By Omar Bihmidine
By Omar Bihmidine
Morocco World News
Sidi Ifni- Jan 4, 2013
Are we free? At first sight, this question may appear philosophical to many intellectuals, frivolous to laymen and ordinary people, and mysterious to dictatorial regimes. Only indisputable is the fact that freedom is an infinite ocean and broaching on it has never led to a final, definite answer. In fact, no need to be particular about the different forms of freedom as long as we call into question the broad fact of either being free or not. Any member of the society from all walks of life must pose this question, especially since ‘to be free or not to be’ matters and determines one’s success in life whether we are aware of it or not.
Let us pluck enough courage and admit that we are not free in the meticulous sense of the epithet ‘free’. We may be partly free, but we cannot help not being fully free at times. Another thing is that feeling free has never been the same as being free. For instance, we may simply be deluding ourselves by thinking that we are free, whereas in reality, we are not as free as a lark flying skywards or as an eagle making for a mountain summit uninhibitedly.
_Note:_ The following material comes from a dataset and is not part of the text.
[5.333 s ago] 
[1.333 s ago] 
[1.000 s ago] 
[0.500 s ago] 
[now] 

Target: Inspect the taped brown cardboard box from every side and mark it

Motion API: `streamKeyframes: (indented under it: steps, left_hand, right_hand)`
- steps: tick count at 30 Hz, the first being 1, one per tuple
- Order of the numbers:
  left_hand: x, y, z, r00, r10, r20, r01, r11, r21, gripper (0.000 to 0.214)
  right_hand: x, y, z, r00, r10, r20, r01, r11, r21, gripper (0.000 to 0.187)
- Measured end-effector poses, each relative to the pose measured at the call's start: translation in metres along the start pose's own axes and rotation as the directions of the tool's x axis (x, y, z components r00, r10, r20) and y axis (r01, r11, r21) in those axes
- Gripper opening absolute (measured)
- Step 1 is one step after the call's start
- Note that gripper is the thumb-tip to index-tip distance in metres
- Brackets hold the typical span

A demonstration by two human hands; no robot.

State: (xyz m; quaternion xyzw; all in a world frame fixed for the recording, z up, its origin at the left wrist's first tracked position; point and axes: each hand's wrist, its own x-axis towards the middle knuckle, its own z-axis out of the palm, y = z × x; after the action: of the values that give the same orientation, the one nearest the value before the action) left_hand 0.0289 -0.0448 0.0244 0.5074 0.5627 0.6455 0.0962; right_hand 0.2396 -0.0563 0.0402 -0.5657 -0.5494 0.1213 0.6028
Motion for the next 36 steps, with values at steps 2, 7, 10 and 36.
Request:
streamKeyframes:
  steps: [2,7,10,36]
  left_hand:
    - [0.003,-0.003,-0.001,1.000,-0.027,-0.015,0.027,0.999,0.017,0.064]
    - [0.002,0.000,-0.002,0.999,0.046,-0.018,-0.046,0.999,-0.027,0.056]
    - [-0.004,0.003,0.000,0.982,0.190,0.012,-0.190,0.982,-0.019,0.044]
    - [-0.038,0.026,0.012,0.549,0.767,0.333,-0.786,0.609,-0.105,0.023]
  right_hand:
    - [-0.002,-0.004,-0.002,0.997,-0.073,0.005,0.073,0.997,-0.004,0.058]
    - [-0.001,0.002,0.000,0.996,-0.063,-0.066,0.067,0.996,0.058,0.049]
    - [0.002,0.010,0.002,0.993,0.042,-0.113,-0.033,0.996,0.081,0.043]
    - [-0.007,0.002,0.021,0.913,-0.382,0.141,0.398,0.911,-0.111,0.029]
Here, to better understand the analogy, just think of the way we dress. Before going out, we spend some time preening and wondering about our clothing style, not necessarily according to our tastes, but according to the tastes of others and bystanders as well. Here lies the crux of the matter. Clearly, the latter demonstrates that we human beings are not fully free.
It is no use comparing ourselves to birds, for it is impossible to be as free as they are. What is worth pitying is that we seldom question our freedom with regard to many of our life aspects. Let us, for instance, think of marriage. Not all people marry the person they love. Sometimes, family and society interfere to choose us the best half in their eyes, not in ours.
No doubt, choosing does not necessarily mean that society or the family has to impose the best half on us. But, their suggestion is a sign that we are not fully free in our choice. Our entourage sometimes holds that they know better than we do and justifies their interference by the pretext that we may commit mistakes if we are self-reliant in our quest for the soul-mate. It is at this point where we usually end up falling prey to bondage.
We think every day. But, not all of us are free to think uninhibitedly. We think about something we are convinced by, but we are forbidden from thinking about this or that. Some people think about their rights, and no sooner does fear overwhelm them than they stop thinking. Some other people are not keen on thinking about their reality. Rather, they switch their thinking about the bitter realities to thinking about the illusions. On Facebook, a caricature has recently spread showing how people think. In it, people are faced with two portals, one gives on to appeasing lies and the other gives on to excruciating realities.
Most people, if not all, prefer to head for the first portal where they think they would find solace. Free thinking should have led them to the second portal. Yet, since the grave circumstances exhort them to cease thinking freely and begin thinking as others want them to, the lives led by many people all over the world are now upside down. Suffice it so say that the herd mentality alone has prevented millions of people from thinking freely and living as they want, not as others want.
Most of the time, some people celebrate their weddings grandiosely, not necessarily because they are convinced by that, but because they are afraid their neighbours may make a mockery of them. Some people adopt others’ modes of life, not necessarily because they believe in them, but because they are in vogue nowadays. Put more plainly, these people are not free. If they were, they would choose the way they want to live their own lives.
Worse, some people forget that they are born free and must live free, particularly when they wait for others to decide upon their way of living, their way of making decisions and above all their future. Actually, the worst disability most people are cursed with today is that they do not value their freedom, they do not know that feeling and being free is spiritually uplifting, and that they underestimate their inborn and inalienable right to freedom.
As human beings existing on earth, we must remind ourselves that just as we are born free, we must live free and die free. During these hard times that our globe is currently witnessing, we must stop to learn that all this evil is partly the root of trespassing on each other’s freedom. A dictator, for instance, decrees how his nation must live, not how people themselves think they should live. A domineering father too decides how his children must live and earn their living. Sometimes, some parents choose the job for their mature children while they should allow them to choose of their own accord.
I would like to conclude this with a lesson from a free life lived by the free Paulo Coelho, the most famous and widely-read novelist of today. So far, through his writings and the biographical pieces he has written, I have been convinced more than once that this man has lived freely, has thought freely and has written his thoughts freely.
I am certain many of you already know this novelist whose likes on his page has now reached more than ten million fans and whose works have been sold by the millions across the globe. His parents sent him to an asylum three times for the simple reason that he was a free and rebellious teenager who wanted to become a writer rather than a doctor, his parent’s chosen profession. Had Paulo Coelho not resisted others’ dreams, wishes, choices and modes of life, he would not become what he is today, the mega-best-selling novelist. Let us be free and see what feeling and being free will turn us into.